Another minister who’s had problems is Iain Lees-Galloway, who late last year was constantly under fire due to his handling of the Karel Sroubek deportation case.

Personally, I don’t think Lees-Galloway will be thrown under the bus, though I do think that he will shift portfolios.

And while there (should be) just one cabinet place up for grabs, there are always opportunities for MPs to be ministers outside of cabinet.
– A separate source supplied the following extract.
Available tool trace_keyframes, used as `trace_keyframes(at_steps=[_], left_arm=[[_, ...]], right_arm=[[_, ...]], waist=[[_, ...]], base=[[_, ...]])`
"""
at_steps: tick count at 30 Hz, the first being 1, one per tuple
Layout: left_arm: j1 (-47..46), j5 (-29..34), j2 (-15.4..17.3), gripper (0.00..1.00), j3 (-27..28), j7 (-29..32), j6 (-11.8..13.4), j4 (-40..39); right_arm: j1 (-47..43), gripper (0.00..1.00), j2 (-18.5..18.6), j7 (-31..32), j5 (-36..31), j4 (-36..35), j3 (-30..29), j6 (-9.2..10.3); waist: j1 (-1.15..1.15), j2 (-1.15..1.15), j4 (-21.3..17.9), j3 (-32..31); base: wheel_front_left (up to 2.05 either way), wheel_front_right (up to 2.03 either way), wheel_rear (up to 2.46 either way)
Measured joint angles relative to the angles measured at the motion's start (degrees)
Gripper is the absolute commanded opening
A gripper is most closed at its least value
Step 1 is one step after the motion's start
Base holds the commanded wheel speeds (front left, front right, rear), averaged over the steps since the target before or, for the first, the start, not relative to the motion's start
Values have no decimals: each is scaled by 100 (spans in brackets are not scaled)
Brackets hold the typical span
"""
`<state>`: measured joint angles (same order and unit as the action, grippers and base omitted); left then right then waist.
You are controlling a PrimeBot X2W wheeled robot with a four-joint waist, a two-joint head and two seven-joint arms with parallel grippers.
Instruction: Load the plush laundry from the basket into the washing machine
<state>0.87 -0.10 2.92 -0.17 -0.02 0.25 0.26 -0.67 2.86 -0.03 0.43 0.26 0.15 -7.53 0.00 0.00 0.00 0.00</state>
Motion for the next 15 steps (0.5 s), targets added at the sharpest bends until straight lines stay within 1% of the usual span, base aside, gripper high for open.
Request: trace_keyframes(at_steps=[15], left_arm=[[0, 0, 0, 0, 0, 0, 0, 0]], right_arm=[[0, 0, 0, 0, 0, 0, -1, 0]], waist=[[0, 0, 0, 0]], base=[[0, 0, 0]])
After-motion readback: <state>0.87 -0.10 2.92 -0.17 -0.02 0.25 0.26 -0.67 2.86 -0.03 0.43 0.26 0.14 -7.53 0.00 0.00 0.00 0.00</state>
So, who could make the step up?

Kris Faafoi

Probably the MP deserves a call up to cabinet most. Currently a minister outside of cabinet, he has proven himself again and again as a safe pair of hands. When Curran lost Broadcasting, Communications and Digital Media portfolio, it was Faafoi who took it, and the same for Customs when Whariti had to stand down. Unfortunately, due to Ardern and Labour’s wish for more women in cabinet, Faafoi may be forced to wait.

Ruth Dyson

Ruth Dyson has now been in parliament for 25 years, or since 1993. As a minster under Helen Clarke during the Fifth Labour Government, she’s one of the few in Labour who have had previous ministerial experience. She should be able to get her head down and get on with the job without attracting too much attention, which is what Labour needs right now. My pick for who will go to cabinet.

Louisa Wall

As an MP since 2008, and with big name recognition as it was her bill that led to the legalization of same sex marriage, I was somewhat surprised to see Wall get nothing when cabinet was formed. With name recognition and a massive achievement under her belt, Wall would generate some excitement. However, her list ranking of 26 last election, 14 places lower than what it was at 2014 implies that she may have trouble with the Labour higher ups, so I see Wall going into cabinet as unlikely.

Kiri Allan

If Labour really want to spring a surprise, Kiri Allan would be the way to go. Allan only arrived in parliament at last election, yet is highly regarded, and when I interviewed her after the last election, she was really impressive. Out of the MPs I interviewed, I would say that she’s the most likely to be a future PM. Should she be moved to cabinet, I can see her doing a very impressive job, but she is still the riskiest move for Labour at the moment, and risky isn’t what the party needs.

Still, it is important to recognize that as Ardern has said, any cabinet reshuffle is a long way away, and it also important to note that this is just my speculation.

Oh, and, yeah. I’m back writing at this blog after a long hiatus. Good to be back!